**Exercise:** Which lines of the entries below run from the one holding "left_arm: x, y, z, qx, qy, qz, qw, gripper" to the one holding "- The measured", inclusive? Set down exactly those lines and no others.

[Collected data entries]
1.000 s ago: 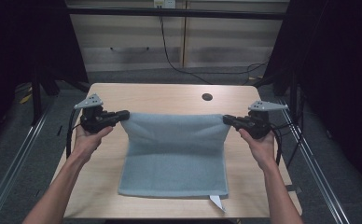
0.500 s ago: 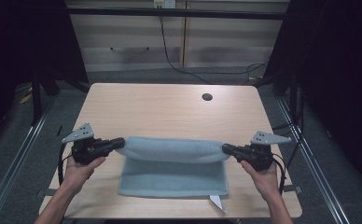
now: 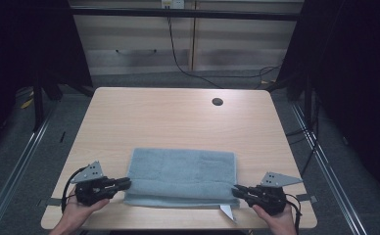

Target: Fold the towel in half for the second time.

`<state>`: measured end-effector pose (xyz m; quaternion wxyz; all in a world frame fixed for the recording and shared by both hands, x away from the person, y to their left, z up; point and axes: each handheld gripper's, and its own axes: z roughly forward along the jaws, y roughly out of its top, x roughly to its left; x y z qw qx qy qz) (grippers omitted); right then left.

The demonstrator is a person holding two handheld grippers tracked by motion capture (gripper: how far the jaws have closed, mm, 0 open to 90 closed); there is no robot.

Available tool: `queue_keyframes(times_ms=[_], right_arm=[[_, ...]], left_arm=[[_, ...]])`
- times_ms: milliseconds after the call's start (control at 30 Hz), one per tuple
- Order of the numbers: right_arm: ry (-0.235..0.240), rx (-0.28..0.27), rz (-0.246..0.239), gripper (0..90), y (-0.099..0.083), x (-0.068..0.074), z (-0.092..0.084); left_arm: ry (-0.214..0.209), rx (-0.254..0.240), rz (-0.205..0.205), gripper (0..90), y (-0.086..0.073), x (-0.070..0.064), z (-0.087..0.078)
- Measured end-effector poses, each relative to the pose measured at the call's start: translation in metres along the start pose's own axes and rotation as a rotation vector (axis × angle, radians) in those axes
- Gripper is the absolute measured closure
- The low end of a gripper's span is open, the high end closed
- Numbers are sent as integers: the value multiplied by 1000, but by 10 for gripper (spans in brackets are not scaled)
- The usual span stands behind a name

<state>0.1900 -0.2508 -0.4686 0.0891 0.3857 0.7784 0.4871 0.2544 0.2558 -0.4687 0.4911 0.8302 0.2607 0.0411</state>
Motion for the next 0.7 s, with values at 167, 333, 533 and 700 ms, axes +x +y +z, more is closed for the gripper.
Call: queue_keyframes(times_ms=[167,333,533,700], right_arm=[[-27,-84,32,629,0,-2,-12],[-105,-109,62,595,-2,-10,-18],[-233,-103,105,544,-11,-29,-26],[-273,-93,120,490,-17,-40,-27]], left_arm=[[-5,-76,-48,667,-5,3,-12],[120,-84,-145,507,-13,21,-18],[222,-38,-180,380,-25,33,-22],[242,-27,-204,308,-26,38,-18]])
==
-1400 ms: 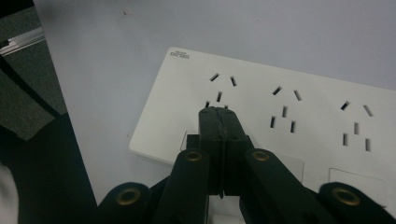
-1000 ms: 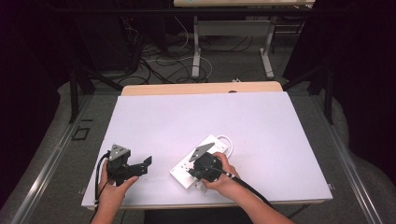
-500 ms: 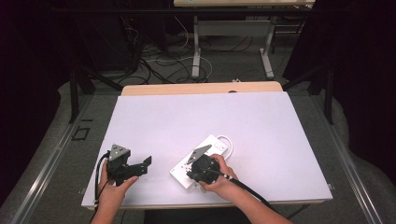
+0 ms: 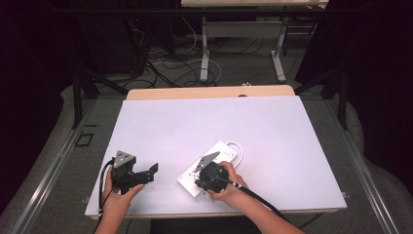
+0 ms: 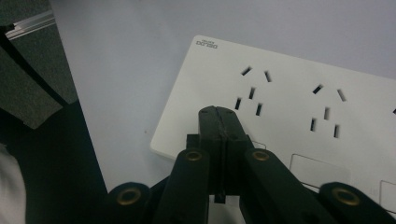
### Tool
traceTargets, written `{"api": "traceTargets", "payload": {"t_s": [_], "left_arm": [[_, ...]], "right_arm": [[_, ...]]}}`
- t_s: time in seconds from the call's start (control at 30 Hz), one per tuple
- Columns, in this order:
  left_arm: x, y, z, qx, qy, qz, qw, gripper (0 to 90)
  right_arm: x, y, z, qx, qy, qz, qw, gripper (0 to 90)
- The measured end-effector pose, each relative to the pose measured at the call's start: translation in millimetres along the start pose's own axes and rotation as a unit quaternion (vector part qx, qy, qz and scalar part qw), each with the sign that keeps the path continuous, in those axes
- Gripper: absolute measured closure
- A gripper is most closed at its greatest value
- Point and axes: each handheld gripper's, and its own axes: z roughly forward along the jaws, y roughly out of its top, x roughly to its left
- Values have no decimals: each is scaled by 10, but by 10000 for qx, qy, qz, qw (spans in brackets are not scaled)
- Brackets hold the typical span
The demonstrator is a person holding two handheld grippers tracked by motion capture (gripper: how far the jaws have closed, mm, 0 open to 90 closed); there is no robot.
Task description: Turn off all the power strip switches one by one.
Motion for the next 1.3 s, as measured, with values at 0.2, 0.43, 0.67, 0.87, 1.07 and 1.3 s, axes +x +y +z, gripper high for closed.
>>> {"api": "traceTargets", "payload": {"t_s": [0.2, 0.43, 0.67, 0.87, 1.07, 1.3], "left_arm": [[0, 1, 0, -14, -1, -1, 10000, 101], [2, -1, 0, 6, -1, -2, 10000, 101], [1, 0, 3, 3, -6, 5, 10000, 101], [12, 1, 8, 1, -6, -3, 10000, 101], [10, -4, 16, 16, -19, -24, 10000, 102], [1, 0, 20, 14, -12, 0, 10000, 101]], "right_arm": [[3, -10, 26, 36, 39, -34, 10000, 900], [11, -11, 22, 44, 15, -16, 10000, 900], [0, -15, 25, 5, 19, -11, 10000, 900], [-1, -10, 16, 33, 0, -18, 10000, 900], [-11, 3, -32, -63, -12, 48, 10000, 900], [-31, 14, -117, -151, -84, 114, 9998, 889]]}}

**Output:**
  left_arm: x, y, z, qx, qy, qz, qw, gripper (0 to 90)
  right_arm: x, y, z, qx, qy, qz, qw, gripper (0 to 90)
- The measured end-effector pose, each relative to the pose measured at the call's start: translation in millimetres along the start pose's own axes and rotation as a unit quaternion (vector part qx, qy, qz and scalar part qw), each with the sign that keeps the path continuous, in those axes

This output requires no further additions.